ASSIGNED TASK
Lines holding the word "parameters" must be located in the listing below and copied.
** Opening DATA BLOCK block **
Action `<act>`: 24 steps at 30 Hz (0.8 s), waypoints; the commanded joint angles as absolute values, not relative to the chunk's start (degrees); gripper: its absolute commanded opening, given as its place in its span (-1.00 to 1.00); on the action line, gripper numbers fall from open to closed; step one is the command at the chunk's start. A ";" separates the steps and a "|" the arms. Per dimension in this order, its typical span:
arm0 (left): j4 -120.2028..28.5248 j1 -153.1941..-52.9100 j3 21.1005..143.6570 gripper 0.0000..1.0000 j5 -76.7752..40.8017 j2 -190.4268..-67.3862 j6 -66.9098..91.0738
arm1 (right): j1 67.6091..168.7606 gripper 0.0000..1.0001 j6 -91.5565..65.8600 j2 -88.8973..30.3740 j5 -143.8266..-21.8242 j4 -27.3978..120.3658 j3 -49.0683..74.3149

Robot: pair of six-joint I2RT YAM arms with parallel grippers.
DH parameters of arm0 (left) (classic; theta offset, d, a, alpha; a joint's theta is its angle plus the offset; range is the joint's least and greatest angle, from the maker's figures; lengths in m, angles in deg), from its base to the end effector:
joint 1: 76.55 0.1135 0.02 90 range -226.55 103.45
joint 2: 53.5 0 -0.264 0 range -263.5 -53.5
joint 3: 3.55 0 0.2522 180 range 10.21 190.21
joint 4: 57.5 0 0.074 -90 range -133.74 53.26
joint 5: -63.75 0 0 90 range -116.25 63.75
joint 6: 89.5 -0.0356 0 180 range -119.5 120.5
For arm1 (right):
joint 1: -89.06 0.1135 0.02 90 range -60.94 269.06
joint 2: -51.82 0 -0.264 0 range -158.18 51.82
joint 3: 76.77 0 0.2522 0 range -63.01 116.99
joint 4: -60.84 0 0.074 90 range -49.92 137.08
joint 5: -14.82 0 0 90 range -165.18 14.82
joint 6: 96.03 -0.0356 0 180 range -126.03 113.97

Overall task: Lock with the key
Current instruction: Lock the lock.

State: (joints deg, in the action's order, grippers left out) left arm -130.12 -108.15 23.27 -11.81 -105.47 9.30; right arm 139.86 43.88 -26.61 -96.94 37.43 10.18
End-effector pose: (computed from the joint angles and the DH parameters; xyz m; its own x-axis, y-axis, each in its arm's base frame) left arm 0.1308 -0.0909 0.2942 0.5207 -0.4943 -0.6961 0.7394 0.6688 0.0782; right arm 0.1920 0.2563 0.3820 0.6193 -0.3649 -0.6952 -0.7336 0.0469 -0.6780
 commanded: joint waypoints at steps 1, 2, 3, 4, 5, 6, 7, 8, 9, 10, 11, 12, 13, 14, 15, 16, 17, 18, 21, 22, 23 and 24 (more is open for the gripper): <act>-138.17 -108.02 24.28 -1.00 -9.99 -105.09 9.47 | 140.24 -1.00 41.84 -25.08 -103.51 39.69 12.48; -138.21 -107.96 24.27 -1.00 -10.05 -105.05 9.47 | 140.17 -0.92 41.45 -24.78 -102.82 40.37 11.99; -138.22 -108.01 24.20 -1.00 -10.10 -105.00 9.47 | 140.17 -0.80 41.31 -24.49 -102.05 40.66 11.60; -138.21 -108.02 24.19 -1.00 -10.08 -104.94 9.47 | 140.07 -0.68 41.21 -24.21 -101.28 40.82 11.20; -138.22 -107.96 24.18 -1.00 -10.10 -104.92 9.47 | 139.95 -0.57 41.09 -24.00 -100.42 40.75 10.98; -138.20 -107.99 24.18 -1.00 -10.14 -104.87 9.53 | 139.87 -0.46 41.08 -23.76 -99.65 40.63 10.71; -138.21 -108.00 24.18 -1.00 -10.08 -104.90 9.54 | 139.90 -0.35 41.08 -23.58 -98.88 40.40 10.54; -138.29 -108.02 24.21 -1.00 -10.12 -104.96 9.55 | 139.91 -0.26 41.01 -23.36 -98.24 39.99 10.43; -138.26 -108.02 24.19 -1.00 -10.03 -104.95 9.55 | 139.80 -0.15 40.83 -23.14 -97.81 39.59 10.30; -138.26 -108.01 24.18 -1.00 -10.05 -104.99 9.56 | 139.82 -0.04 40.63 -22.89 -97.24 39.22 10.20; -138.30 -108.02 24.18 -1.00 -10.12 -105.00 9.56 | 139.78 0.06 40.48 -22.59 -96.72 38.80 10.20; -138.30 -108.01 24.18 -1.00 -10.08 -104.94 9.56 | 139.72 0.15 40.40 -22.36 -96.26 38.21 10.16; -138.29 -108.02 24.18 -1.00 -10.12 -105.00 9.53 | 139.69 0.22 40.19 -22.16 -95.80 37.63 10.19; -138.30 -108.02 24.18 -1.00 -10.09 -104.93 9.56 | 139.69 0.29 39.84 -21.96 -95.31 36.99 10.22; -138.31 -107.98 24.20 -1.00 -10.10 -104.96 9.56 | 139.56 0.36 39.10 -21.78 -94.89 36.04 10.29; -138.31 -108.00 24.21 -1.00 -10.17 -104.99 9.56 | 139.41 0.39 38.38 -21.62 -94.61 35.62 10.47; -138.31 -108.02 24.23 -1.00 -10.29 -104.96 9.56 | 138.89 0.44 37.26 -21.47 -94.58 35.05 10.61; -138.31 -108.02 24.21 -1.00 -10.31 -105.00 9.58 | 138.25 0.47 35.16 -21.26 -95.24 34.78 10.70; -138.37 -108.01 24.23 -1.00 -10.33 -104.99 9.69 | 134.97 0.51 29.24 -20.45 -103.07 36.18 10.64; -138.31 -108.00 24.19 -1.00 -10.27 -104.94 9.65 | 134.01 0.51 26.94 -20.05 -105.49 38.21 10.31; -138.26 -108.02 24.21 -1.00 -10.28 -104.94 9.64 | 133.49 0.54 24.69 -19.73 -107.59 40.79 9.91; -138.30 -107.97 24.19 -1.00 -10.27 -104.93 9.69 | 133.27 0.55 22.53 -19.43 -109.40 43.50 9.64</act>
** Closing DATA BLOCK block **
ANSWER FOR THIS EXERCISE
DH parameters of arm0 (left) (classic; theta offset, d, a, alpha; a joint's theta is its angle plus the offset; range is the joint's least and greatest angle, from the maker's figures; lengths in m, angles in deg), from its base to the end effector:
End-effector pose: (computed from the joint angles and the DH parameters; xyz m; its own x-axis, y-axis, each in its arm's base frame) left arm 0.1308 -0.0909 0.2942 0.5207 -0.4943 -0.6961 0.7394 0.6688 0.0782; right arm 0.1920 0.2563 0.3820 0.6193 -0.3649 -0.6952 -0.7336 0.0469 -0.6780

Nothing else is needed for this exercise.